Les entreprises seront tenues de rendre compte de l’impact qu’elles ont sur l’environnement et la société. Dans le même temps, elles devront rendre compte de l’impact de l’environnement externe sur leurs propres activités. Les entreprises devront donc suivre, collecter, analyser et divulguer un grand nombre de données, ce qui représente un investissement considérable en temps et en ressources. De plus, pour garantir la fiabilité des rapports, un contrôle par un auditeur externe deviendra également obligatoire.
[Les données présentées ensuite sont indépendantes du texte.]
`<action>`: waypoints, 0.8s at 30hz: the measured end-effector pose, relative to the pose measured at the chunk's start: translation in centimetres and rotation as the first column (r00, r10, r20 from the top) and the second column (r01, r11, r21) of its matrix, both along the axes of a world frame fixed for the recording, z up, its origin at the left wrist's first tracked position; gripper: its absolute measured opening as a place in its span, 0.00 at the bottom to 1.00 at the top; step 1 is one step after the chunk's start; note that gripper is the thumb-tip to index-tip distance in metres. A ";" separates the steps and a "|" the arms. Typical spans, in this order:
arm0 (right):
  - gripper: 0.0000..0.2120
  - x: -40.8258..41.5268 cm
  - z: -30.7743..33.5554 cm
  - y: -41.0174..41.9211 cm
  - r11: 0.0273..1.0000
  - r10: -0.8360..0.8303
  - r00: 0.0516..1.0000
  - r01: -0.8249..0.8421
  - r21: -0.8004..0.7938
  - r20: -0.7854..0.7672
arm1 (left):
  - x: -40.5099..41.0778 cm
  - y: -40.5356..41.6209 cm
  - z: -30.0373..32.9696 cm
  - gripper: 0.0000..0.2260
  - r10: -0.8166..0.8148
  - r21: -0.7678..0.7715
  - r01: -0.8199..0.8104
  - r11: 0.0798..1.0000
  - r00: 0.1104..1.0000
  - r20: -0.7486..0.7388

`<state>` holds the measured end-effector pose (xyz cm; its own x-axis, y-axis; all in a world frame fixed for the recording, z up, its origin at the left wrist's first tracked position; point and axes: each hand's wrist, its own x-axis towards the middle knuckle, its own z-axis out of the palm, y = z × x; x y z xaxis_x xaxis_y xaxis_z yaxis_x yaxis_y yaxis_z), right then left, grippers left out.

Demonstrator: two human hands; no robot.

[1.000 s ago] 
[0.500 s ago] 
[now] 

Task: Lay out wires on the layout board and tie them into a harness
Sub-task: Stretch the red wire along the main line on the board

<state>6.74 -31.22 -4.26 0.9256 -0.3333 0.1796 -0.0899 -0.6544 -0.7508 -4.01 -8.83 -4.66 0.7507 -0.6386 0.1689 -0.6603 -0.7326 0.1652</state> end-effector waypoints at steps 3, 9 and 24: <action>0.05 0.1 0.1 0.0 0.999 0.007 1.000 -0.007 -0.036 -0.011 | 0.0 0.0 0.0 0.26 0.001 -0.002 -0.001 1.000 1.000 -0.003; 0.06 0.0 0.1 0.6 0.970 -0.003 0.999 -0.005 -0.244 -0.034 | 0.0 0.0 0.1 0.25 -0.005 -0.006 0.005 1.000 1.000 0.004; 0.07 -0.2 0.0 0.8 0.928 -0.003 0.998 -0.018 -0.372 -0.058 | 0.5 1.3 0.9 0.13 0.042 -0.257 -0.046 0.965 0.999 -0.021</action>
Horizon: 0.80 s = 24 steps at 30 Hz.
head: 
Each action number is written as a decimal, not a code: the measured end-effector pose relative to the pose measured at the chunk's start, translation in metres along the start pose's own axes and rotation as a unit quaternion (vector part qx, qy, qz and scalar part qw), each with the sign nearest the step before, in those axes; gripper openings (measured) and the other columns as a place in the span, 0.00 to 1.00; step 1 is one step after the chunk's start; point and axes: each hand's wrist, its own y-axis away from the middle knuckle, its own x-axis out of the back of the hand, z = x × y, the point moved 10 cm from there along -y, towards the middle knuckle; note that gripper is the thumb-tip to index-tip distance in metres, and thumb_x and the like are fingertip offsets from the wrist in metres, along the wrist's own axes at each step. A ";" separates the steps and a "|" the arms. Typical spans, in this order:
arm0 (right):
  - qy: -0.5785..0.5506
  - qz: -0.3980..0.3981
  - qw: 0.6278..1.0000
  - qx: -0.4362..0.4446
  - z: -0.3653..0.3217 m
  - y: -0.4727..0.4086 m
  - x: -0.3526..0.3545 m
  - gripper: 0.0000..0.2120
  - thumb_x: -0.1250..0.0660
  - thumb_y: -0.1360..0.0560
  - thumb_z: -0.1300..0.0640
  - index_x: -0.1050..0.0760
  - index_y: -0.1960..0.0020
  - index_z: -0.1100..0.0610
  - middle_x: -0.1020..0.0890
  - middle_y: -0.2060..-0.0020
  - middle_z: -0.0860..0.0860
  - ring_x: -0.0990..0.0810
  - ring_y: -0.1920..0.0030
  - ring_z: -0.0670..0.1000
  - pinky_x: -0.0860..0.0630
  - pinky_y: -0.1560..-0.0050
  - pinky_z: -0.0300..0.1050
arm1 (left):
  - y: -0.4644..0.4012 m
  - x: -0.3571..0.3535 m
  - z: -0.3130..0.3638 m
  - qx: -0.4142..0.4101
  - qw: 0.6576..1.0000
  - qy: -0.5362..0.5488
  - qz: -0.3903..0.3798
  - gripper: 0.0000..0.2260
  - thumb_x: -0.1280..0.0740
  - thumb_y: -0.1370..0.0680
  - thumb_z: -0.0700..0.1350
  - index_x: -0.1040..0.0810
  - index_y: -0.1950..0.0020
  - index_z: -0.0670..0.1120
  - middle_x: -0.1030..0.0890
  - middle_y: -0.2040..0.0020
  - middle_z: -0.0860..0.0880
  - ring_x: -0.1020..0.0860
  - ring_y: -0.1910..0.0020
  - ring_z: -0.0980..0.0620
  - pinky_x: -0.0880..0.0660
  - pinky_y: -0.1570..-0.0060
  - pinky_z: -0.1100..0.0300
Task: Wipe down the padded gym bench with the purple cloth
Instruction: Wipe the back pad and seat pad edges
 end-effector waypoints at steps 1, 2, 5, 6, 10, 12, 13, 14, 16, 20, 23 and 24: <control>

Les PME non cotées ne tombent pas dans le champ de la CSRD. Néanmoins, elles conserveront elles aussi diverses données et informations, en particulier si elles sont liées professionnellement à des entreprises couvertes par le CSRD. Les entreprises soumises à l’obligation de déclaration peuvent en effet adresser des demandes d’informations à leurs partenaires de la chaîne d’approvisionnement, même s’ils n’ont pas d’obligation de déclaration. La directive VSME (« Voluntary Sustainability Reporting Standard for non-listed SMEs ») prévoit une norme volontaire pour les PME non cotées. Cette norme devrait être disponible en 2025, ce qui permettra à ces PME de partager leurs informations de manière simple et efficace.
L’établissement de rapports détaillés crée une plus grande transparence sur les activités des entreprises et leur impact social et environnemental, ce qui contribue à prévenir l’écoblanchiment (greenwashing). En outre, l’obligation d’établir des rapports garantit que les entreprises assument davantage de responsabilités en ce qui concerne leur impact social et sociétal.
L’année 2025 est une année cruciale dans la transition vers des pratiques commerciales plus responsables. Même les entreprises qui ne sont pas visées par la directive européenne peuvent volontairement choisir de se conformer aux exigences en matière de rapports. En route vers un avenir plus durable !
Conclusion
Cette vue d’ensemble ne doit pas être considérée comme définitive ou exhaustive. Notre principale intention est de mettre en lumière certaines questions importantes, afin de vous permettre de vous y préparer, d’éviter les pénalités et de demander des conseils plus détaillés si nécessaire.